Activity ▸ Start with the first line of the material. Repeat each line exactly through the one that contains "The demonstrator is".

(Stored data Opens)

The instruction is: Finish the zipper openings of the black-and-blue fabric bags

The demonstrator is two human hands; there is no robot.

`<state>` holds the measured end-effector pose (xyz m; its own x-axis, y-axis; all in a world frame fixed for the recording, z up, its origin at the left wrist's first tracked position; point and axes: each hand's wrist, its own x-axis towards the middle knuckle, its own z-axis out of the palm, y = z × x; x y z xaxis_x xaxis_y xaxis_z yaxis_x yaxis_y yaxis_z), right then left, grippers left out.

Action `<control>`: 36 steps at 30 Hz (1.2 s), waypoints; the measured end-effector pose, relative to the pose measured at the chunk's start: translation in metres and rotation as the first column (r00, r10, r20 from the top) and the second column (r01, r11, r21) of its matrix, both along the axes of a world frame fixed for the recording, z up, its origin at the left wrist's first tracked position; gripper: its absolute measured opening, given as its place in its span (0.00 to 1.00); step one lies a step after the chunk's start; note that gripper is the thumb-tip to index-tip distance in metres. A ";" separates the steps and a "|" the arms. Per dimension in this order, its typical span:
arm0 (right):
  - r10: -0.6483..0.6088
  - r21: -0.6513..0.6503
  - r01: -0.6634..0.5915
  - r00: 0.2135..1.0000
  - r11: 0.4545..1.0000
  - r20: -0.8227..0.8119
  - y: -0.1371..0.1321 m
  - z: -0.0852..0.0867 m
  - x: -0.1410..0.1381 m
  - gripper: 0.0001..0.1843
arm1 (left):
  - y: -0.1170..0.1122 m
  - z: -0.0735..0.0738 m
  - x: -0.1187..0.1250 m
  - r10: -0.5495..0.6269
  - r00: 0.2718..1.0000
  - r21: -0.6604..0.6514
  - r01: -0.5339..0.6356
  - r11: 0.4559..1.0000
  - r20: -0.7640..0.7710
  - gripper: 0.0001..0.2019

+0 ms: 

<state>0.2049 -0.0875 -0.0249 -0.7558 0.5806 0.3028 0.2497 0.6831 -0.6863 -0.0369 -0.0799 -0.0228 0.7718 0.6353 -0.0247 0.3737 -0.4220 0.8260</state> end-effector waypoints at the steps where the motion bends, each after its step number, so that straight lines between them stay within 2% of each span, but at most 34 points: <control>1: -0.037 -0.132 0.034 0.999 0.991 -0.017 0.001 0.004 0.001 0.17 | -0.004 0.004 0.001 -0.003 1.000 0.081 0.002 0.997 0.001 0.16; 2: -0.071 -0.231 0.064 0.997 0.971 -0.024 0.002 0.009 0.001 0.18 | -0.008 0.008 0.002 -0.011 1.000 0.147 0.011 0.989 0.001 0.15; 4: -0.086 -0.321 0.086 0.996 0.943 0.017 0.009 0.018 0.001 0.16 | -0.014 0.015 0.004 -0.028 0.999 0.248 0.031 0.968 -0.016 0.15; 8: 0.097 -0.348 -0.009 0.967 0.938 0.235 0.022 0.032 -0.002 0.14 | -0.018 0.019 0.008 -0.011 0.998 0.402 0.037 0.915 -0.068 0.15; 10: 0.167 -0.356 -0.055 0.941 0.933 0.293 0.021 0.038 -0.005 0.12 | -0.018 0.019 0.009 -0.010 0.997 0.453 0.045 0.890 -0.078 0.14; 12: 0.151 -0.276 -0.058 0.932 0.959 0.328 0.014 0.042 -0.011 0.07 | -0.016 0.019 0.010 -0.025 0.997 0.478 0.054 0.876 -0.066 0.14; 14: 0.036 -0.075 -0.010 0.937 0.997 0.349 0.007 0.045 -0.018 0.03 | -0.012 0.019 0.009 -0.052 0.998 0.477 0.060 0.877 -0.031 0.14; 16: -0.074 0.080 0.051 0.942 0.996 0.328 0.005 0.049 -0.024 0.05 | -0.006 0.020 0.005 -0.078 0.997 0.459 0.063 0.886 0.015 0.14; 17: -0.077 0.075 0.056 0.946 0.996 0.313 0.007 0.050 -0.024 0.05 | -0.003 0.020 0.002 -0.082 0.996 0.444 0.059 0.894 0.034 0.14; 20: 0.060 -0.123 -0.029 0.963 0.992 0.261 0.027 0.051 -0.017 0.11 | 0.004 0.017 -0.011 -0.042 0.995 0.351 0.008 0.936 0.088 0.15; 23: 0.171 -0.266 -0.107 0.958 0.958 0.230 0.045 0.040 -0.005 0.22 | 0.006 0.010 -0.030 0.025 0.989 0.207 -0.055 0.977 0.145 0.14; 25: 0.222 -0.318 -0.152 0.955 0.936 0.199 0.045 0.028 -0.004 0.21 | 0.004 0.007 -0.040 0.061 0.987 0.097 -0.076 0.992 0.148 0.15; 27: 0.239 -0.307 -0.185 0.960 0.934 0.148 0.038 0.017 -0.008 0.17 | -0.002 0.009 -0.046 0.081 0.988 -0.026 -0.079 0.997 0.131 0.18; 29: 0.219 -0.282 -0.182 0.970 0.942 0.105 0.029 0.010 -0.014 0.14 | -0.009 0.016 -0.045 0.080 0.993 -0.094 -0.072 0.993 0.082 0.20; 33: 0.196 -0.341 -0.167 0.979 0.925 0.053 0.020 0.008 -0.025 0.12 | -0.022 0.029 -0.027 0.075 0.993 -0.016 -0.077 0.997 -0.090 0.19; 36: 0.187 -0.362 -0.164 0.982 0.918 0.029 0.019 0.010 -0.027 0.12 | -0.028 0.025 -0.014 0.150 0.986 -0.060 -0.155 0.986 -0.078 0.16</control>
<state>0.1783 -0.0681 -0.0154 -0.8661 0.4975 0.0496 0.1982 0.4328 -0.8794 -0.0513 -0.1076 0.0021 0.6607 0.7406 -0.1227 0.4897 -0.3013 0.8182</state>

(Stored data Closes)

Solution to the problem ▸
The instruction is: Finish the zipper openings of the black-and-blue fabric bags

The demonstrator is two human hands; there is no robot.

The output above is complete as it stands.